Three years later, Mr. W. Smith renewed his measure, in a new form. It permitted Unitarian dissenters, after the publication of bans, to be married before a magistrate,—thus reviving the principle of a civil contract, which had existed before Lord Hardwicke's Act of 1752. This bill passed the Commons: but failed in the Lords, by reason of the approaching prorogation. And here the revision of the law of marriage was left to await a more favourable opportunity.(3)
In 1824, Lord Lansdowne vainly endeavoured to obtain for English Catholics the elective franchise, the right to serve as justices of the peace, and to hold offices in the revenue. But in the same year Parliament agreed to one act of courtly acknowledgment to a distinguished Catholic peer. An Act was passed, not without opposition, to enable the Duke of Norfolk to execute his hereditary office of Earl Marshal, without taking the oath of supremacy, or subscribing the declarations against transubstantiation and the invocation of saints.(4)
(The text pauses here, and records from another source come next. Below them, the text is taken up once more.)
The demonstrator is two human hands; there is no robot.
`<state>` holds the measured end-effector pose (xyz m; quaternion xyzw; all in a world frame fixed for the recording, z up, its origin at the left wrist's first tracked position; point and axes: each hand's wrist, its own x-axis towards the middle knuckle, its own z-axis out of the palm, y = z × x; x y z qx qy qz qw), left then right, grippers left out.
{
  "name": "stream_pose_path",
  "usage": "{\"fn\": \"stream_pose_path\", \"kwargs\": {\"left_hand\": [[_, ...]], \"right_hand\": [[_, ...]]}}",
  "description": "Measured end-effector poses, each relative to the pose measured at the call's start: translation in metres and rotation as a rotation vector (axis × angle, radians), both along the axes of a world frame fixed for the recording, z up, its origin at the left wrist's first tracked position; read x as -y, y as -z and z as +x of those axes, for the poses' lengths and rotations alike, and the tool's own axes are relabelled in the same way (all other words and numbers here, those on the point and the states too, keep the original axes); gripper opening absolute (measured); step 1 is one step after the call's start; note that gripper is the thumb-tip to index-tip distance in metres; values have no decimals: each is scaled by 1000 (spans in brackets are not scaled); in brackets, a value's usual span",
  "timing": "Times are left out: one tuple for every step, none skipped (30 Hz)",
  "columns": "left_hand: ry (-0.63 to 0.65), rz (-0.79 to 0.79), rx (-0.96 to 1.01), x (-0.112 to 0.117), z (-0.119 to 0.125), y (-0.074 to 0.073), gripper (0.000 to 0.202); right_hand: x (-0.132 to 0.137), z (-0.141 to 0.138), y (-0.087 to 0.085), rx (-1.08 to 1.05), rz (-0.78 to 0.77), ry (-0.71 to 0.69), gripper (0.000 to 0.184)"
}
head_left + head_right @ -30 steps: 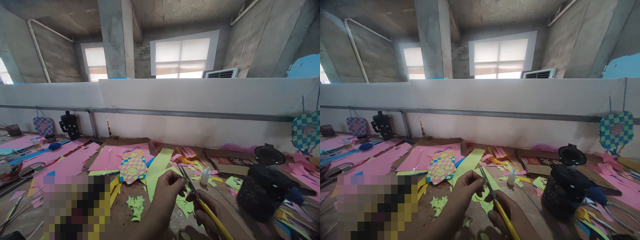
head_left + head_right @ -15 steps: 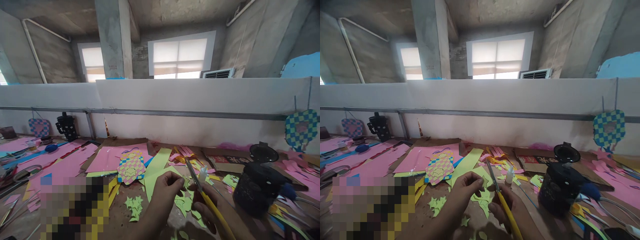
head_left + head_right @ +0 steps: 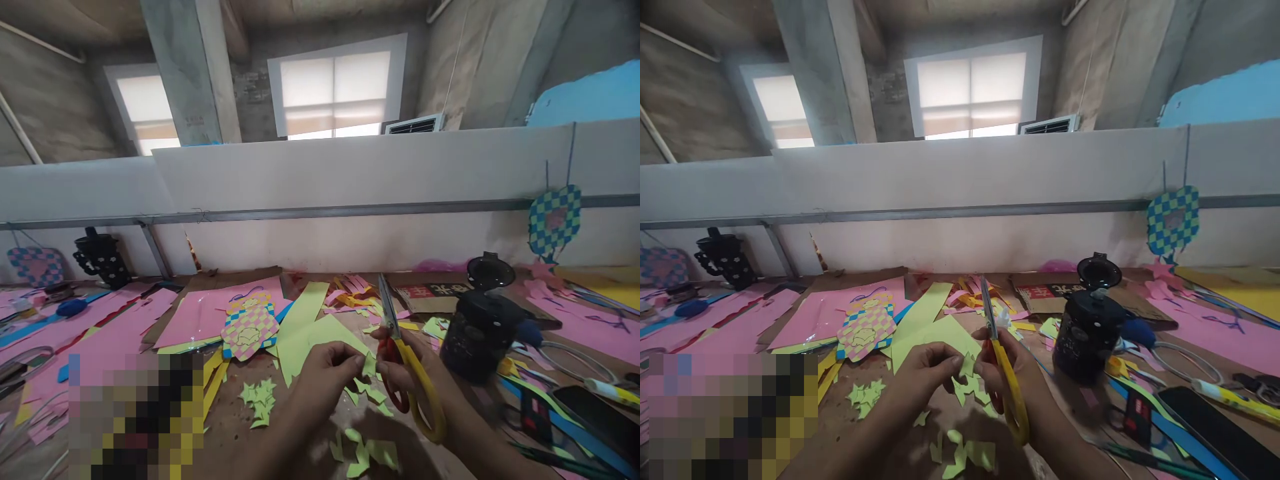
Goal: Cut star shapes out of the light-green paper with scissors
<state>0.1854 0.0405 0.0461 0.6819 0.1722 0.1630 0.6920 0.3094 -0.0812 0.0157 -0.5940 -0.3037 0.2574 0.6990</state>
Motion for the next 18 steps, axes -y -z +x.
{"fn": "stream_pose_path", "kwargs": {"left_hand": [[22, -16, 6, -1, 0, 0, 28], [39, -33, 8, -1, -1, -1, 30], [49, -46, 6, -2, -1, -2, 33], [53, -54, 3, -2, -1, -3, 36], [56, -54, -4, -2, -2, -4, 39], [60, -51, -8, -3, -2, -4, 41], [63, -47, -12, -3, -2, -4, 41], [63, -43, -17, -3, -1, -4, 39], [61, -38, -21, -3, -1, -3, 36], [57, -34, -24, -3, -1, -2, 34], [56, -35, -23, -2, -1, -1, 32], [61, -44, -20, -2, -1, 0, 32], [69, -60, -14, -1, -1, 0, 31], [77, -82, -4, -1, -1, -1, 31], [80, -104, 4, -1, -2, -3, 30], [74, -119, 12, -3, -4, -5, 30], [56, -121, 17, -5, -6, -9, 29], [32, -110, 20, -10, -10, -13, 27]], "right_hand": [[0, 0, -1, -5, 0, -1, 41], [0, 0, -1, -10, 0, -3, 41], [1, 0, -2, -13, -2, -6, 41], [1, 0, -2, -14, -3, -9, 42], [1, 0, -1, -12, -4, -13, 42], [1, 0, 0, -8, -4, -16, 42], [1, 0, 1, -4, -4, -20, 43], [1, -1, 1, 1, -4, -25, 44], [1, -1, 1, 4, -4, -31, 44], [1, -2, 1, 7, -5, -37, 44], [1, -3, -1, 10, -4, -41, 44], [1, -5, -3, 15, -4, -41, 44], [1, -6, -5, 20, -5, -39, 43], [1, -7, -7, 26, -9, -35, 42], [1, -8, -9, 32, -19, -32, 40], [1, -8, -10, 38, -33, -30, 38], [1, -8, -9, 44, -50, -32, 36], [1, -8, -8, 51, -70, -39, 34]]}}
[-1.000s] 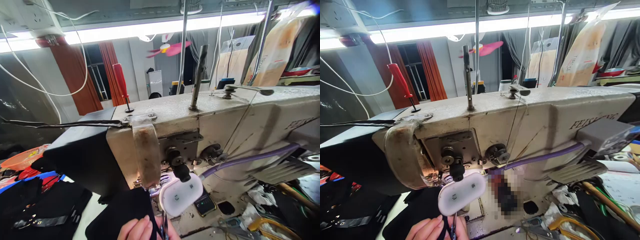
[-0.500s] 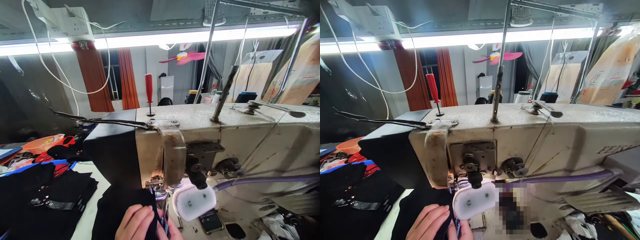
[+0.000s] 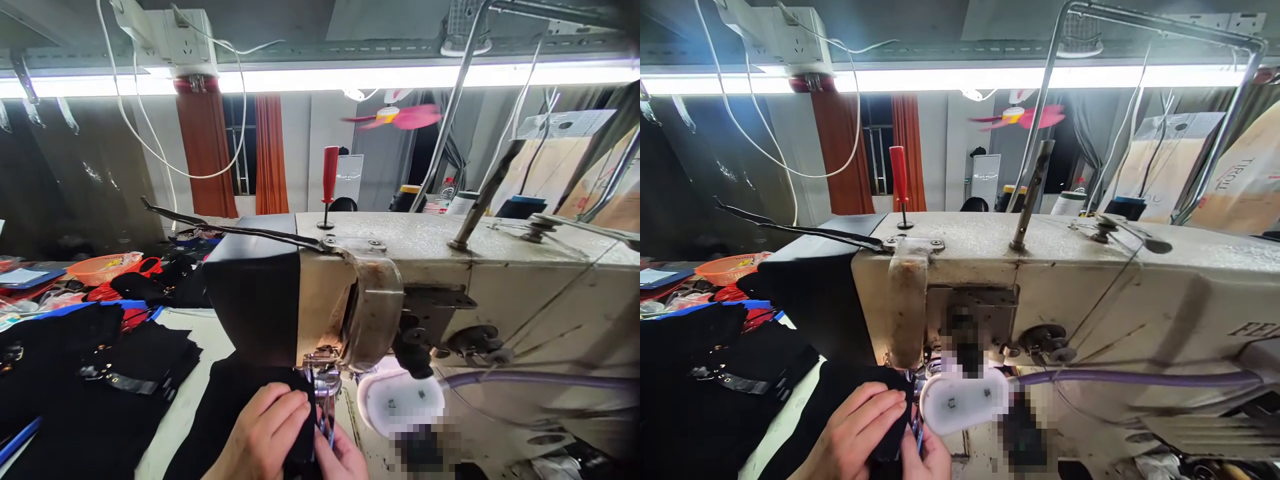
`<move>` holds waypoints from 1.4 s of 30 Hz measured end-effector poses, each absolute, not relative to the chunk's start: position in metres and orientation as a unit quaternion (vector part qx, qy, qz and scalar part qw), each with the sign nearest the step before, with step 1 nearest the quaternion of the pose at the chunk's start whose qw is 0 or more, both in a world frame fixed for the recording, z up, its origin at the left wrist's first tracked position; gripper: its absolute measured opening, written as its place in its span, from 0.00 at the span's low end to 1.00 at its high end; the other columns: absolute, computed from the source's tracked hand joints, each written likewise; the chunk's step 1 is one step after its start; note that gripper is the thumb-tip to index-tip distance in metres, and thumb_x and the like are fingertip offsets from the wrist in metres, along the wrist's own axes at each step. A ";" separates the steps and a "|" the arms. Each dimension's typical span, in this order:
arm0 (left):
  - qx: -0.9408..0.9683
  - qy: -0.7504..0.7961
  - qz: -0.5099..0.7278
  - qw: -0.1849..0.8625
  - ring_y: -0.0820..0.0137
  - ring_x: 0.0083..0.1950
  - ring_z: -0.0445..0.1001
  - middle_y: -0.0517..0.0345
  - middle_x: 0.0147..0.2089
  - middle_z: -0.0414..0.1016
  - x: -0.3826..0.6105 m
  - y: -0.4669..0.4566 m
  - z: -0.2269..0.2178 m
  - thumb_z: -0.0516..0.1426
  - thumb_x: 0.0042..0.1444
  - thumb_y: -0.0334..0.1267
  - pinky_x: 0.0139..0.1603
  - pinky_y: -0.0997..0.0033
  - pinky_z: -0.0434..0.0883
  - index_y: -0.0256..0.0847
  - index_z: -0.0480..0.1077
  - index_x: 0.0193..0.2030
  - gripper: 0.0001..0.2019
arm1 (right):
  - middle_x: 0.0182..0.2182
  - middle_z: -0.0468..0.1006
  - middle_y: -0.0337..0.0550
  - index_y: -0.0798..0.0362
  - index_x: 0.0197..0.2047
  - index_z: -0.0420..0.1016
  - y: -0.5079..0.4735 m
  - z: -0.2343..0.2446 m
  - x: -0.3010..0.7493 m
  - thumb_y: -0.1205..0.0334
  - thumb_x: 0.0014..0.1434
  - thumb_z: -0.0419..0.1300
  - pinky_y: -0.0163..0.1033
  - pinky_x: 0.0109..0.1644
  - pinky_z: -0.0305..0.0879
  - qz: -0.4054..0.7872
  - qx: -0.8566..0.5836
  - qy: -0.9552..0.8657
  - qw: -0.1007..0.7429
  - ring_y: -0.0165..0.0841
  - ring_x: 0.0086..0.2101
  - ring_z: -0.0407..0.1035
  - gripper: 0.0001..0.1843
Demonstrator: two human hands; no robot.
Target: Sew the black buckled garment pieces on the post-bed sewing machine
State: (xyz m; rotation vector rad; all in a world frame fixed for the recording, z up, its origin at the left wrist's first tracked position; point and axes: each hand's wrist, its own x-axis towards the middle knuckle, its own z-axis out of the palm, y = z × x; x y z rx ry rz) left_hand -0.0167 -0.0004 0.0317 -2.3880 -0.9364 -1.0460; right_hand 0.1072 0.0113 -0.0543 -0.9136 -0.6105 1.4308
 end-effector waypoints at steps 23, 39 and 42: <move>-0.820 -0.345 -0.422 0.177 0.67 0.45 0.76 0.49 0.42 0.79 -0.012 0.014 0.032 0.44 0.58 0.21 0.47 0.67 0.77 0.34 0.73 0.44 0.17 | 0.29 0.83 0.48 0.58 0.32 0.84 0.010 -0.020 0.108 0.40 0.40 0.71 0.40 0.41 0.69 0.545 -0.436 -0.344 0.628 0.41 0.32 0.74 0.28; -0.808 -0.354 -0.448 0.145 0.67 0.42 0.70 0.48 0.40 0.71 -0.009 -0.014 0.018 0.54 0.57 0.20 0.42 0.67 0.74 0.31 0.71 0.47 0.13 | 0.20 0.74 0.40 0.58 0.28 0.79 -0.013 -0.008 0.122 0.47 0.39 0.73 0.33 0.23 0.59 0.563 -0.447 -0.292 0.631 0.29 0.21 0.63 0.23; -0.810 -0.353 -0.446 0.144 0.67 0.42 0.70 0.49 0.40 0.71 -0.010 -0.014 0.019 0.54 0.58 0.20 0.42 0.68 0.74 0.32 0.72 0.47 0.13 | 0.19 0.73 0.38 0.58 0.28 0.79 -0.014 -0.002 0.122 0.48 0.38 0.74 0.33 0.21 0.58 0.571 -0.449 -0.291 0.623 0.29 0.19 0.63 0.22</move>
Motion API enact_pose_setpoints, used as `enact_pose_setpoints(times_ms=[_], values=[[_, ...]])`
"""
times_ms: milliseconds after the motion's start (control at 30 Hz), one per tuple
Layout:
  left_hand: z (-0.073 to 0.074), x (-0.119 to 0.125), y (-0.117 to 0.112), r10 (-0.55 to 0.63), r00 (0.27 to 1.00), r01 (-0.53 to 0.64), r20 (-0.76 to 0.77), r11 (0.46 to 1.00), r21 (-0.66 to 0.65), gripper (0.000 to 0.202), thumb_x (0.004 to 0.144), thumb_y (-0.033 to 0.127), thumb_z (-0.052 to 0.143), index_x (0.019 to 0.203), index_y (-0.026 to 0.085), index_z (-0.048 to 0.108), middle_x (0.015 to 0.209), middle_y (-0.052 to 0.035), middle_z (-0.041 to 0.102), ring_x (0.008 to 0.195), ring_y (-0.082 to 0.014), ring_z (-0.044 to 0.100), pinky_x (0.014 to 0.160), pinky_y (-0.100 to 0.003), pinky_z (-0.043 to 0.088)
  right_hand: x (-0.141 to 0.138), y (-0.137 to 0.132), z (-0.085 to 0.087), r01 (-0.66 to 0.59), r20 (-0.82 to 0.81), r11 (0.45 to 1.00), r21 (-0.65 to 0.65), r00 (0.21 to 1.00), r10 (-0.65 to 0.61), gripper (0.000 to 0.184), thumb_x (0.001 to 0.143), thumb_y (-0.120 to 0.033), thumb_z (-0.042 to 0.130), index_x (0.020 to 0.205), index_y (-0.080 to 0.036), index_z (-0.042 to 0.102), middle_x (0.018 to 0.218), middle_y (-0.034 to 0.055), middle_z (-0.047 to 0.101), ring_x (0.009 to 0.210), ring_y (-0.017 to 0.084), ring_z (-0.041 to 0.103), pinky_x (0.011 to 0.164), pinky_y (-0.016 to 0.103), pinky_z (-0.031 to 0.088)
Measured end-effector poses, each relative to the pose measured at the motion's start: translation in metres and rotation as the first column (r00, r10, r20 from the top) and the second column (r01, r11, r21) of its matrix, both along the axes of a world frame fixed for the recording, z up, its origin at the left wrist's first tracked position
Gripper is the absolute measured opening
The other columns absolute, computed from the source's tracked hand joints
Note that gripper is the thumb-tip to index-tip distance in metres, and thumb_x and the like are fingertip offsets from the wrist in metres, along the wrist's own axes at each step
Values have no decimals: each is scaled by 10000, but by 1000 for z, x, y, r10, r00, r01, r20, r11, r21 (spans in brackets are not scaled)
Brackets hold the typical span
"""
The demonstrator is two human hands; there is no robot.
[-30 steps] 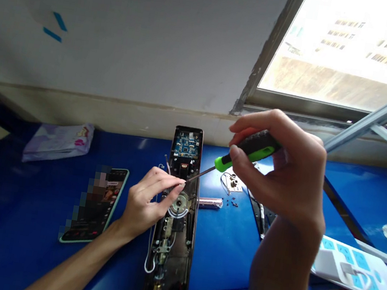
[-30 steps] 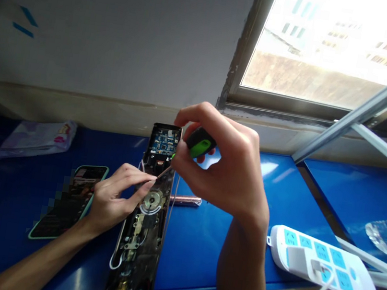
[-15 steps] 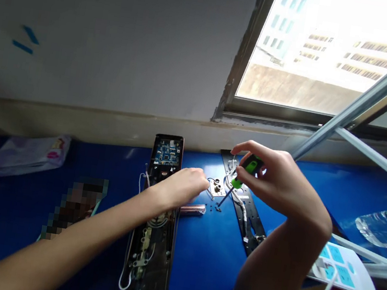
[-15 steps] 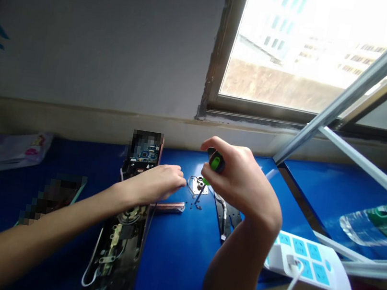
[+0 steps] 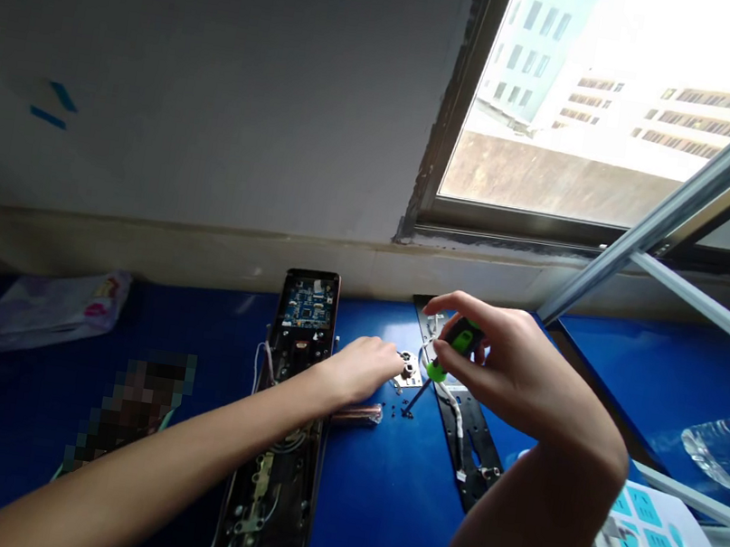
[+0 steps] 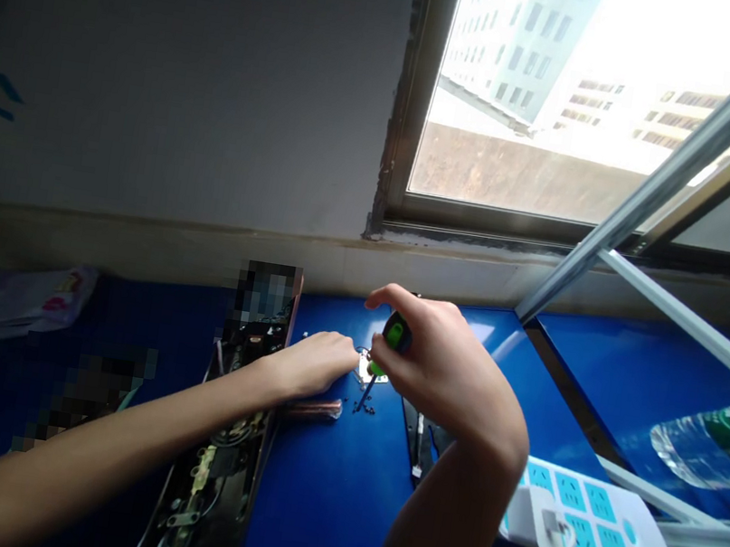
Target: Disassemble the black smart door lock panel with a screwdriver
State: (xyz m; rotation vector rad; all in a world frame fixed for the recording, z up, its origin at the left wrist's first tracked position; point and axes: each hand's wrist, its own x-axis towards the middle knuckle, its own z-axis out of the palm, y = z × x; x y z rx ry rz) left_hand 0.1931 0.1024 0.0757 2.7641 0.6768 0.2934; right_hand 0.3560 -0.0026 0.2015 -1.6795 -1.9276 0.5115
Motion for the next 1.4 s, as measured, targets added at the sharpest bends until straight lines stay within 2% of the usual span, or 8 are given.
enact_pose_setpoints(times_ms=[100,167,233,300,367,533,800,1400], values=[[16,-19,-7,-39,998,41,-41,998,47,270,854,-17,620,731,175,765,742,-92,751,737,-293,723,695,-389,551,-1,1,0,-11,-23,998,62,1000,13,311,925,-275,653,1221,-195,703,844,32,762,674,165,702,565,262,528],[23,-41,-9,-27,1000,27,-9,996,86,279,941,16,563,935,165,798,881,-108,779,857,-293,723,790,-427,577,-4,2,1,-27,-30,990,136,999,32,292,944,-264,651,1224,-200,698,855,20,760,700,158,717,610,268,554],[25,-66,-9,-1,976,-35,217,986,164,240,995,103,592,1136,163,776,1068,-117,790,1021,-287,701,908,-450,589,-9,3,2,-44,-34,976,215,998,52,264,958,-253,658,1215,-204,695,882,15,764,715,146,722,629,265,563],[21,-92,-9,72,882,-175,466,967,182,237,1011,150,611,1198,182,753,1171,-107,773,1124,-270,662,989,-445,581,-18,6,3,-52,-45,955,291,997,68,254,966,-249,676,1216,-205,688,906,17,776,733,143,726,640,267,570],[11,-116,-11,158,801,-300,577,941,158,238,1000,160,624,1197,209,747,1231,-95,746,1186,-271,629,1052,-468,559,-29,10,3,-44,-81,925,377,993,80,272,965,-261,705,1229,-203,677,927,24,790,769,154,735,661,281,580],[-19,-150,-26,291,754,-380,589,925,28,321,966,186,615,1265,256,709,1468,-99,598,1375,-326,523,1162,-572,485,-62,19,0,-48,-139,856,514,981,139,283,953,-245,739,1225,-199,672,941,23,791,806,161,733,701,299,592],[-37,-163,-43,314,788,-314,529,945,-93,440,968,197,595,1394,296,651,1715,-97,296,1569,-383,335,1254,-639,371,-102,28,-10,-179,-42,834,522,971,235,221,960,-217,734,1176,-185,703,946,-14,778,759,105,727,700,205,590],[-50,-160,-45,322,744,-342,585,936,-81,338,976,183,587,1301,241,660,1600,-140,427,1436,-334,498,1155,-546,488,-129,34,-21,-231,36,807,544,967,253,218,955,-176,727,1170,-146,711,955,8,763,683,73,652,638,177,538]])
Meanwhile, the repeated failures of the Catholic cause had aroused a dangerous spirit of discontent in Ireland. The Catholic leaders, [155] despairing of success over majorities unconvinced and unyielding, were appealing to the excited passions of the people; and threatened to extort from the fears of Parliament what they had vainly sought from its justice. To secure the peace of Ireland, the legislature was called upon, in 1825, to dissolve the Catholic Association:(5) but it was too late to check the progress of the Catholic cause itself by measures of repression; and ministers disclaimed any such intention.
While this measure was still before Parliament, the discussion of the Catholic question was revived, on the motion of Sir Francis Burdett, with unusual spirit and effect. After debates of extraordinary interest, in which many members avowed their conversion to the Catholic cause, a bill was passed by the Commons, framing a new oath in lieu of the oath of supremacy, as a qualification for office; and regulating the intercourse of Roman Catholic subjects, in Ireland, with the see of Rome. On reaching the House of Lords, however, this bill met the same fate as its predecessors; the second reading being refused by a majority of forty-eight.
With a view to make the Catholic Relief Bill more acceptable, and at the same time to remove a great electoral abuse, Mr. Littleton had introduced a measure for regulating [156] the elective franchise in Ireland. Respecting vested interests, he proposed to raise the qualification of 40s.freeholders; and to restrain the creation of fictitious voters, who were entirely in the power of their landlords. By some this bill was regarded as an obnoxious measure of disfranchisement: but being supported by several of the steadiest friends of Ireland, and of constitutional rights, its second reading was agreed to. When the Catholic Relief Bill, however, was lost in the House of Lords, this bill was at once abandoned.
In April of this year, Lord Francis Leveson Gower carried a resolution, far more startling to the Protestant party than any measure of enfranchisement. He prevailed upon the Commons to declare the expediency of making provision for the secular Roman Catholic clergy, exercising religious functions in Ireland. It was one of those capricious and inconsequent decisions, into which the Commons were occasionally drawn, in this protracted controversy, and was barren of results.